Tale of Moti: Remembering India's Partition 70 years on
My mum tells a story of a man called Moti who would travel around the villages near her home in Rusulpur in the Punjab selling oil to families in the 1930s and 40s.
He was Muslim. They were Sikh.
It wasn't an issue, Hindus, Sikhs and Muslims lived side by side in the villages and towns of Northern India. Moti could seen his village from Mum's.
Then Partition happened.
Mum was just a small girl, but she remembers very clearly what happened in those terrible times.
There were stories of villages being ransacked, people being beaten, even killed, Muslims who now found themselves in Hindu and Sikh dominated India - Pakistan, their new home, many miles away.
Still Moti came to deliver oil to his Sikh neighbours, a round that started in the early hours every day.
My Mum's uncle was horrified. What are you doing here Moti, he screamed.Your village has packed up and is leaving for Pakistan, you must go with them, it is not safe to stay.

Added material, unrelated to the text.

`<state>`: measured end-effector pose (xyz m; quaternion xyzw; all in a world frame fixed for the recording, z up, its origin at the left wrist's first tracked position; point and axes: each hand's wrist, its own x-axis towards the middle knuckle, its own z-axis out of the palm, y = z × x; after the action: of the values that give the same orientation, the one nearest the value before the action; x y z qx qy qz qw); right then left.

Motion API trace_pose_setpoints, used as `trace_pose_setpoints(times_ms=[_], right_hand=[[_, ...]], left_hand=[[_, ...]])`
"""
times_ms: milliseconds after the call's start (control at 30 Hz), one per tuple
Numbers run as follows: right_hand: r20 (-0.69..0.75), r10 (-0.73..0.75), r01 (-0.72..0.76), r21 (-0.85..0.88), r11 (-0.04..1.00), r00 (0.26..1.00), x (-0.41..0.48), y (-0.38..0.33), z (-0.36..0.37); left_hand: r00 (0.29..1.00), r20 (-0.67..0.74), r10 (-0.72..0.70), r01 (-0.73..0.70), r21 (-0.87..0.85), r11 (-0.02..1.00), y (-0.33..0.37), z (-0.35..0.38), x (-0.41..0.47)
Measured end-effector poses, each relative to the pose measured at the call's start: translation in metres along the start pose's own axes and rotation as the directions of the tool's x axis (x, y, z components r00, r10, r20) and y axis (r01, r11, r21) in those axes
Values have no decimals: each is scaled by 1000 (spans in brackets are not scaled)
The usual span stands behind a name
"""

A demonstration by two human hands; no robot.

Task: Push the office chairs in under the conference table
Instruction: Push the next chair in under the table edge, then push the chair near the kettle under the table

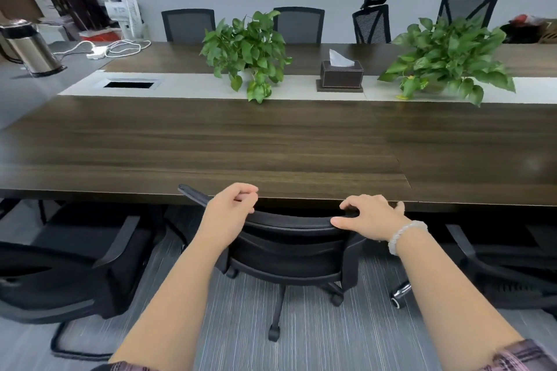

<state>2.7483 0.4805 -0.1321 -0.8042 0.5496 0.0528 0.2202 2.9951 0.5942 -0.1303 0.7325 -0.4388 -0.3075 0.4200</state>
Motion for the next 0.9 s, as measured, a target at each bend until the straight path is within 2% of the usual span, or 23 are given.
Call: trace_pose_setpoints(times_ms=[100,167,267,367,467,600,733,900], right_hand=[[2,-70,70,3,998,998,0,-46,-4],[-55,-157,163,136,977,986,-1,-81,-3],[-134,-232,266,403,876,964,-8,-135,6],[-179,-254,311,520,795,950,-13,-185,20],[-200,-307,366,543,756,930,-19,-239,37],[-151,-388,403,553,729,909,-24,-319,66],[-95,-438,420,516,746,894,-24,-398,99],[17,-465,413,430,802,885,-29,-502,147]], left_hand=[[993,-93,-73,71,-25,997,-13,-37,-9],[984,-151,-93,91,-24,996,-21,-63,-19],[956,-259,-134,117,-81,990,-37,-104,-39],[915,-355,-191,141,-163,977,-55,-150,-66],[863,-455,-217,141,-196,970,-76,-200,-92],[806,-539,-242,154,-205,967,-110,-271,-112],[792,-555,-253,198,-159,967,-148,-350,-125],[803,-511,-307,326,-55,944,-202,-452,-140]])
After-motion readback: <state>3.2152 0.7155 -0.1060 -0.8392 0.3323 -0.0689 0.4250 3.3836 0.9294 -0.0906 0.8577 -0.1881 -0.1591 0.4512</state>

They could all see flames in the distance, and Moti, terrified for his safety was panic stricken.
He climbed to the top of one of the houses in the village, standing on the flat roof to look into the distance to see what was happening in his home village.
He could see fire, hear screams and realised he had been left behind in the desperate flight for safety undertaken by his family and friends who'd been unable to find him.
He died of a heart attack right there. On that roof. It was sheer terror that did it says Mum.
There were many Motis, millions of them that day, that were forced to endure history's biggest human migration, when Pakistan came into being and India was divided. So many died.
For me the story is almost a children's tale.
It has always been told to me by my Mum like that, and that is how I pass it on, to any young ears that will listen.
Because I fear most of all that this momentous episode in the life of India and Pakistan, a story that affected just about every British Asian family settled here in the UK, will be forgotten.
It is not really taught in schools, second and third generations do not necessarily know the history. But we need to.
And so the story of Moti will always be told in my family. And it will make us think of the sacrifice and loss that occurred 70 years ago, when India gained its independence.